Transcribe word for word the section of the records below that opens with the line containing "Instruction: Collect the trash" and closes with the line containing "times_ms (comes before"; drop every picture.

### Source records
++++

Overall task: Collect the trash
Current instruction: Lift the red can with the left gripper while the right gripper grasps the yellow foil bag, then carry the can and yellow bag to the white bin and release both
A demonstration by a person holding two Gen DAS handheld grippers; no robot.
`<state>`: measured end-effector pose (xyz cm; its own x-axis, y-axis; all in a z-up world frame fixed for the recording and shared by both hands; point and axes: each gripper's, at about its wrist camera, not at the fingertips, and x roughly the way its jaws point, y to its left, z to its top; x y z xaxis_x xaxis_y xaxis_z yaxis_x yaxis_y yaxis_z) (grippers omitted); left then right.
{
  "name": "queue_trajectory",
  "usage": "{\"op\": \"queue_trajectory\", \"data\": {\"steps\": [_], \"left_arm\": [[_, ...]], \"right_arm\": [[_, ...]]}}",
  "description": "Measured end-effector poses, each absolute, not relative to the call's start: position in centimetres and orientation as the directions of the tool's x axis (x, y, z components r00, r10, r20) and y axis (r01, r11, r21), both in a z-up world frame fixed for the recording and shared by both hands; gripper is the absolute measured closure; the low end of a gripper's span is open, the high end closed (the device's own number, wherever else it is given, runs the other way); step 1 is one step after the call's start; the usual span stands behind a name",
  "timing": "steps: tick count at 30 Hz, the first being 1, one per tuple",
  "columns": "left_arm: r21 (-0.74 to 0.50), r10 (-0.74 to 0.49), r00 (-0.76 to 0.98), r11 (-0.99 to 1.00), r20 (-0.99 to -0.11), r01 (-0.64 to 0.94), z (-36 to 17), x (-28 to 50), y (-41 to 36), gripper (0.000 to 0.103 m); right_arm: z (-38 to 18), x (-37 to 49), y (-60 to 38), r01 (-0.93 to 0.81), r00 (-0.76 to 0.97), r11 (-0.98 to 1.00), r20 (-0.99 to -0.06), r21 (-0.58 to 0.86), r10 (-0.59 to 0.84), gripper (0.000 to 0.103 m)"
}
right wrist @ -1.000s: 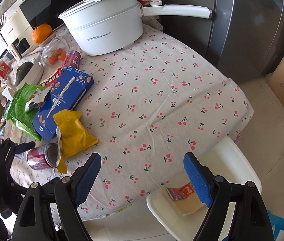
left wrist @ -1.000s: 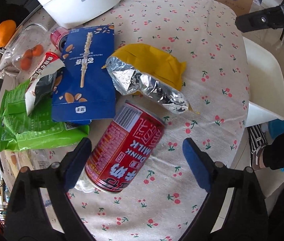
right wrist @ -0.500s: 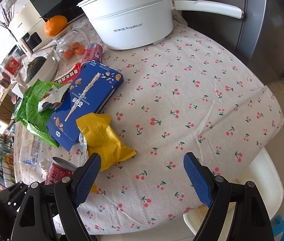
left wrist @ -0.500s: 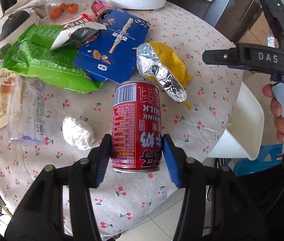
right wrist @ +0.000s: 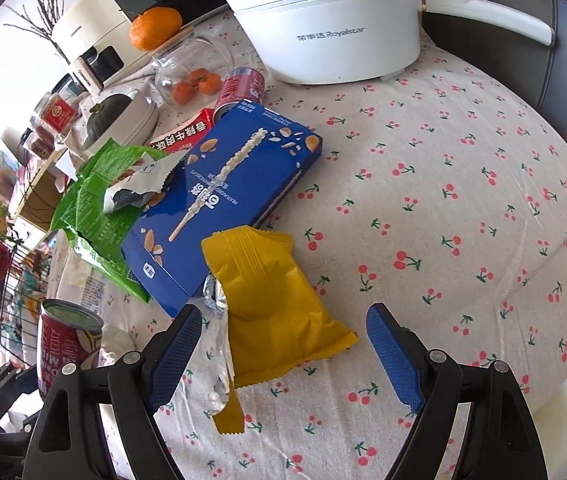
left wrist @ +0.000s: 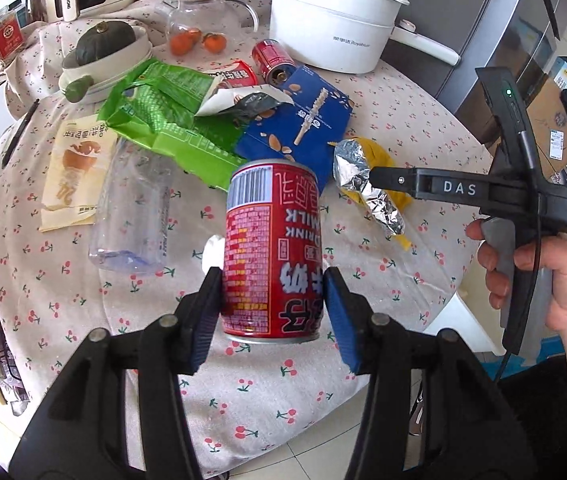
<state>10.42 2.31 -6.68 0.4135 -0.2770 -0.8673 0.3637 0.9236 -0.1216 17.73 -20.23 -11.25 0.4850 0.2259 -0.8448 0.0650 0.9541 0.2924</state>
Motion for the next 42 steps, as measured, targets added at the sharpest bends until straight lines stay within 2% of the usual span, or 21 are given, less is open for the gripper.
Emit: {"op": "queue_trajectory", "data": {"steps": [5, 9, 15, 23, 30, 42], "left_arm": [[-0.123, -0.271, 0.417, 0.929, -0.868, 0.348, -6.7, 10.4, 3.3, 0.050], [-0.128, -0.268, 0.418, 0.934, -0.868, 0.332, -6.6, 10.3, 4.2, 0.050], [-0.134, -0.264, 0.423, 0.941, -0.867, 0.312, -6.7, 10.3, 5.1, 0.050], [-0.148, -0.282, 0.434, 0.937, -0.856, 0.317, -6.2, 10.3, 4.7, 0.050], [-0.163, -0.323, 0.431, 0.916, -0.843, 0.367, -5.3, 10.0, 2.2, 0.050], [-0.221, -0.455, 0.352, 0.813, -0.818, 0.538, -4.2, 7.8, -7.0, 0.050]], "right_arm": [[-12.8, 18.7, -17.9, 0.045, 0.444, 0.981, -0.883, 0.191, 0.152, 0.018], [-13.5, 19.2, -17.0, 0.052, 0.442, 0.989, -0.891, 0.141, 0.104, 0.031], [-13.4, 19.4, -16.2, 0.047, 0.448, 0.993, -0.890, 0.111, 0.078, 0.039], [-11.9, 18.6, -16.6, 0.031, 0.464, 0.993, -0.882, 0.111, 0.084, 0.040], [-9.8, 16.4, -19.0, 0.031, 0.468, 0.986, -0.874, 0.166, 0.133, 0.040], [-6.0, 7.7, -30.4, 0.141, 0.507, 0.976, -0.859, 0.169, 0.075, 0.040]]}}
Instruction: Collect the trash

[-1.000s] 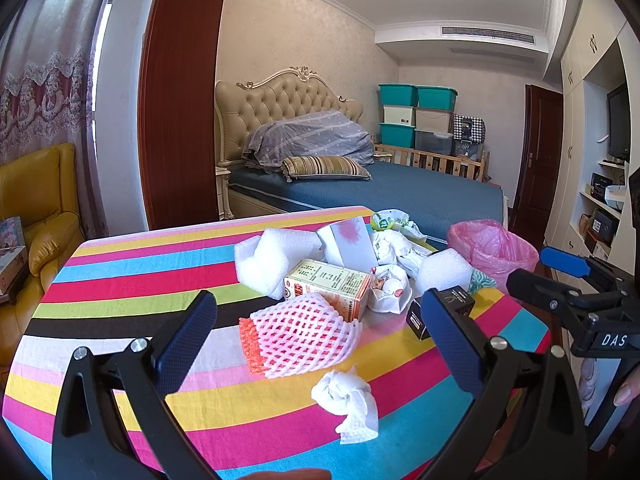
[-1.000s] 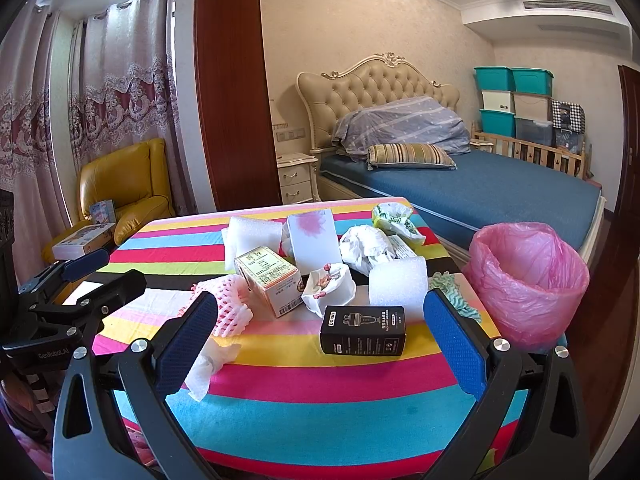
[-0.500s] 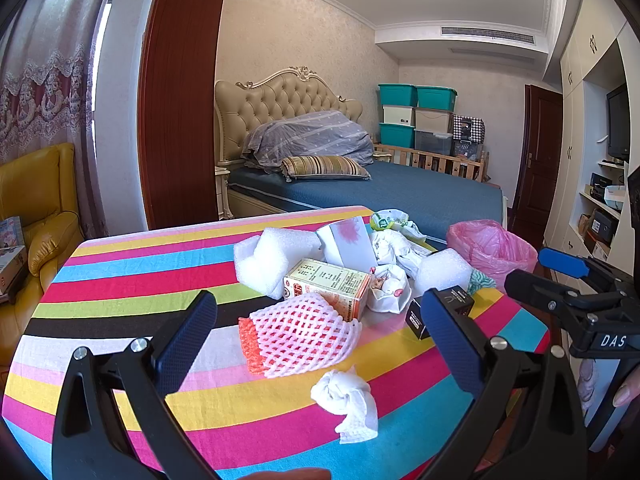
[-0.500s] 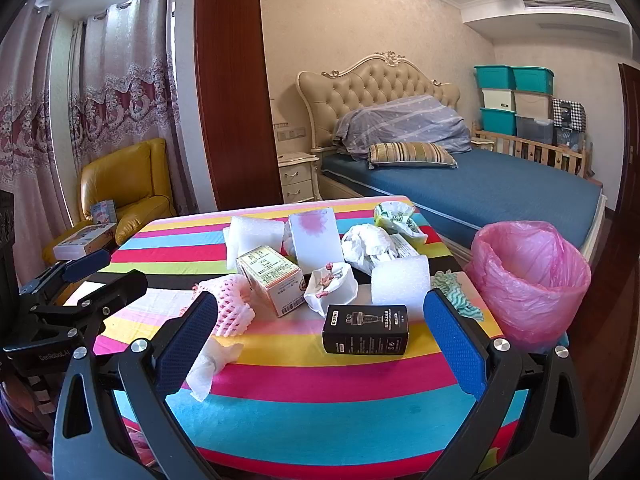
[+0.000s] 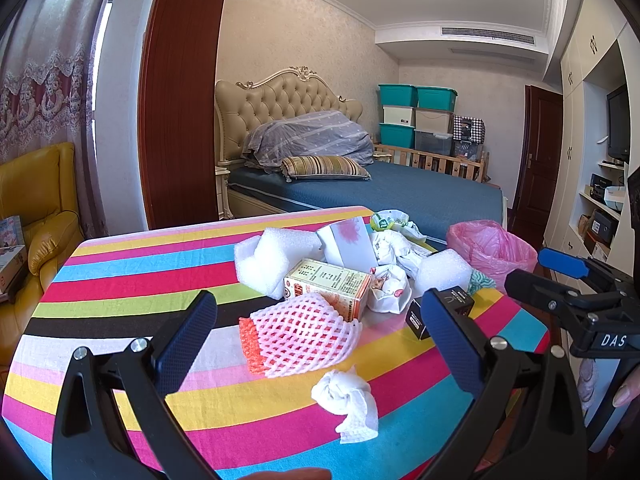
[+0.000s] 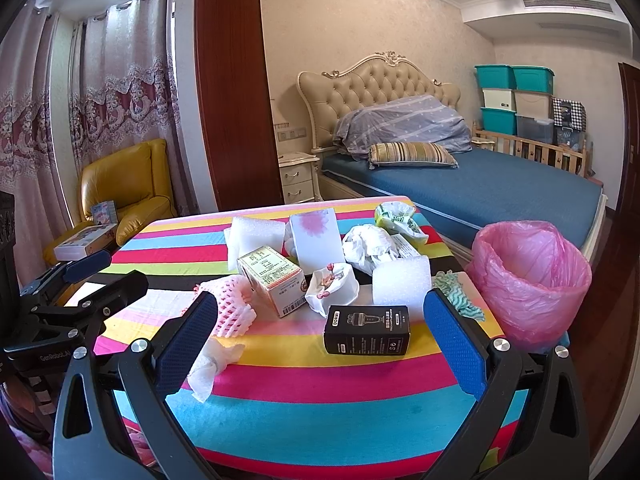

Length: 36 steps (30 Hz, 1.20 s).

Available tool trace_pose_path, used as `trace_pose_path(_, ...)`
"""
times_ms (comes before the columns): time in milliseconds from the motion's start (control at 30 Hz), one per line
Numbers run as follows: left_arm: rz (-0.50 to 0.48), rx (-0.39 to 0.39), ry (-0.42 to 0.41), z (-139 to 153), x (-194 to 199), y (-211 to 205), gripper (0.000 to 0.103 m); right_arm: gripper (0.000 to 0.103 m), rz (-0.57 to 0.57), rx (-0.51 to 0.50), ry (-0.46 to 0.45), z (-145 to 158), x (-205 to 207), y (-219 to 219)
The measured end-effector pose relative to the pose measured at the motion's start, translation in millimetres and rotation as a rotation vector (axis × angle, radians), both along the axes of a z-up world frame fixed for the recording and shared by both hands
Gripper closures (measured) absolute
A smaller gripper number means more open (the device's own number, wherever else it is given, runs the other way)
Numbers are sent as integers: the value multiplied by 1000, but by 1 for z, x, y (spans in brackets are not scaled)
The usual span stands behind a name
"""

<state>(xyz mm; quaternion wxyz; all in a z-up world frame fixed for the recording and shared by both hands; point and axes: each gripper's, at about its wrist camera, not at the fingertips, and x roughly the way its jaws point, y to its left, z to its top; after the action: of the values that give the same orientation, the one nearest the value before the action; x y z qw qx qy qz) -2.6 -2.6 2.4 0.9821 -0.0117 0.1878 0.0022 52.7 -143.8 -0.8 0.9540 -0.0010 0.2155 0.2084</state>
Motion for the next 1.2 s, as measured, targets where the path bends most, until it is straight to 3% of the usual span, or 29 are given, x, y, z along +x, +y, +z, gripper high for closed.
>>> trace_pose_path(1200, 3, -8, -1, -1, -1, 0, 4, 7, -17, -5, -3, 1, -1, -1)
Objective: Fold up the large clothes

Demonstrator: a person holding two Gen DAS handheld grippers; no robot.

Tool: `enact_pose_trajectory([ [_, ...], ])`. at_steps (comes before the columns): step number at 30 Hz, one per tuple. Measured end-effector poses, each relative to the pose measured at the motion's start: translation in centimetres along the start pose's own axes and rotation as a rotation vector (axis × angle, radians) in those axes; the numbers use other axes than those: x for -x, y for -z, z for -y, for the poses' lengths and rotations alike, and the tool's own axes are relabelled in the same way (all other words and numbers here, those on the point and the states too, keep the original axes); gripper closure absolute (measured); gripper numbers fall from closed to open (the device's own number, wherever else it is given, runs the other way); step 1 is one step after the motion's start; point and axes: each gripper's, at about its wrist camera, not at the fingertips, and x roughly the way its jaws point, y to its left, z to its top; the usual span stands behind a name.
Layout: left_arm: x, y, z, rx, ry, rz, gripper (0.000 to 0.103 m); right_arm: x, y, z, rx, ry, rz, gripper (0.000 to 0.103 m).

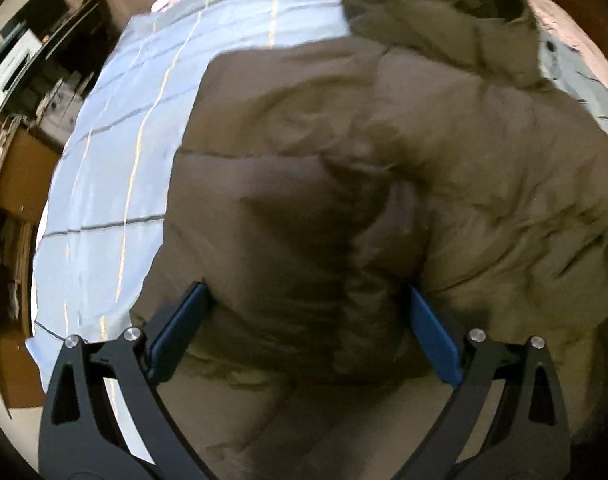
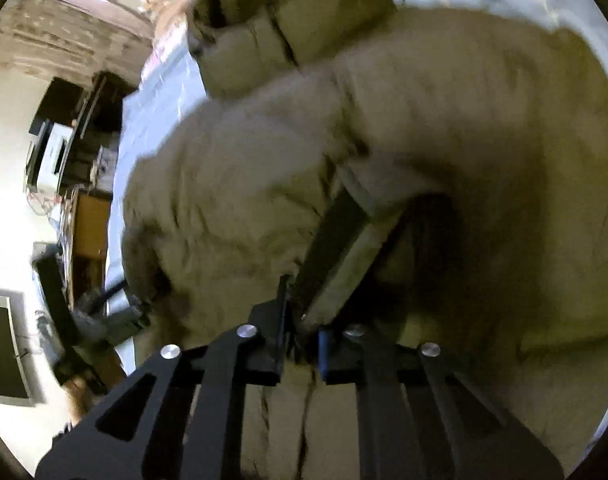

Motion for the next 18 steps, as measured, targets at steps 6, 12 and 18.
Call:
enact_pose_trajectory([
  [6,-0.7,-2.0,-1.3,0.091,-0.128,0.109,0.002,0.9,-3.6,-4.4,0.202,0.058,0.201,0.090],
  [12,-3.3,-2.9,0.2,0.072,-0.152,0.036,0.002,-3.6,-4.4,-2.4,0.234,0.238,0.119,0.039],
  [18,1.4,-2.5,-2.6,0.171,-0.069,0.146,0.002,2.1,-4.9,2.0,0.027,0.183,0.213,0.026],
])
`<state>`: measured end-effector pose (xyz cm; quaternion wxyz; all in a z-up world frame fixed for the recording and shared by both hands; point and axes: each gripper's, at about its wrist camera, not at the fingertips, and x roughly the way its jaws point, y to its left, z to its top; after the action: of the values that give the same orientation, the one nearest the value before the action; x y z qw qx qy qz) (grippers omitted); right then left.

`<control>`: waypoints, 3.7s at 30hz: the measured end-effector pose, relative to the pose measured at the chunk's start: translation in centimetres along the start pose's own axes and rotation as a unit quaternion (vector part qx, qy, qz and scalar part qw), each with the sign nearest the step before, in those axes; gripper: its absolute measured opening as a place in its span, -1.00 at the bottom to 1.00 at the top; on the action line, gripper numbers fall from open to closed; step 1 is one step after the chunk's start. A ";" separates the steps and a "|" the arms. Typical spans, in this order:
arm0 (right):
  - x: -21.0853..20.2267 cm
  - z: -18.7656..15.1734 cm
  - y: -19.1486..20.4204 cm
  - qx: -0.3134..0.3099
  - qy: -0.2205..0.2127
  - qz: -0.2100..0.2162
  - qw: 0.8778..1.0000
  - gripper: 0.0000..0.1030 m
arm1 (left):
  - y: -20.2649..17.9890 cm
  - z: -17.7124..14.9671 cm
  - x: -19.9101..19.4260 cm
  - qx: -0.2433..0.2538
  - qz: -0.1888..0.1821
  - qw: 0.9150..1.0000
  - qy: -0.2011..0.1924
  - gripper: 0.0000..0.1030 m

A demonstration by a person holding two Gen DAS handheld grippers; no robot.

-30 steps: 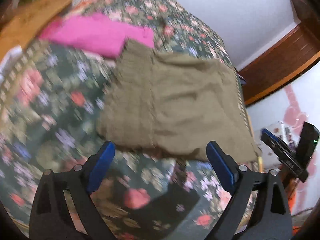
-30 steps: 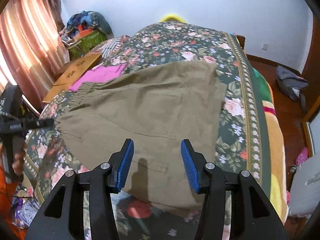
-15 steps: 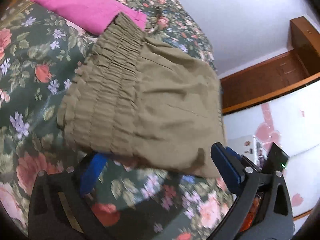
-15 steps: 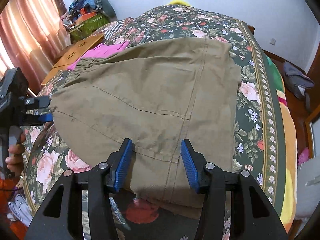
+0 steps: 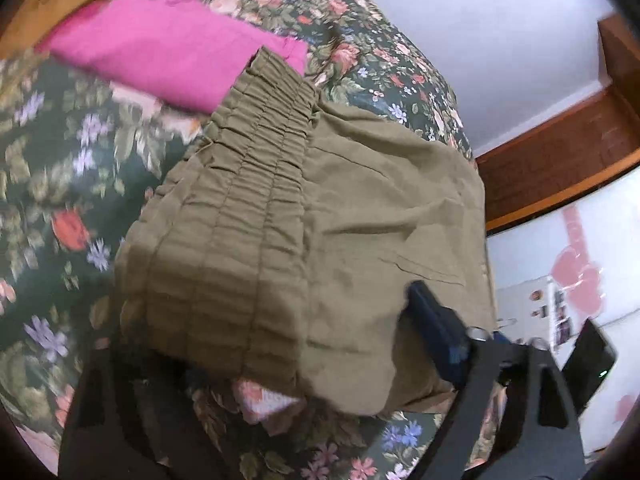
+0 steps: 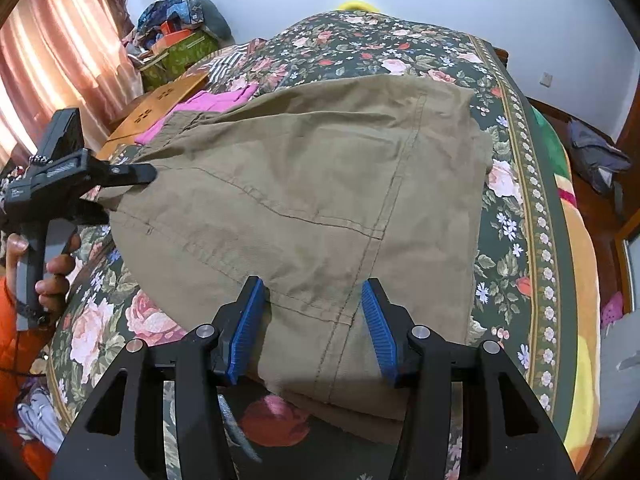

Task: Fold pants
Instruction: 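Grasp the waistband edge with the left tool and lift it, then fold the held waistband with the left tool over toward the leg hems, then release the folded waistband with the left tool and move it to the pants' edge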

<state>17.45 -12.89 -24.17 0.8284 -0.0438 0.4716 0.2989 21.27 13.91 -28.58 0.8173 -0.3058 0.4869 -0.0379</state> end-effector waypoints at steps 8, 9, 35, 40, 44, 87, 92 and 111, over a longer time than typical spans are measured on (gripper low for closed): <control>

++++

### Result
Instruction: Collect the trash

[-1.000s] 
[-1.000s] 
[-0.500s] 
[-0.500s] 
[+0.000s] 
[+0.000s] 

Length: 36 steps (30 Hz, 1.20 s).

Available tool trace_pose_path, used as `trace_pose_path(_, ...)`
"""
times_ms (comes before the columns): time in milliseconds from the motion's start (control at 30 Hz), one per line

Here the answer is complete.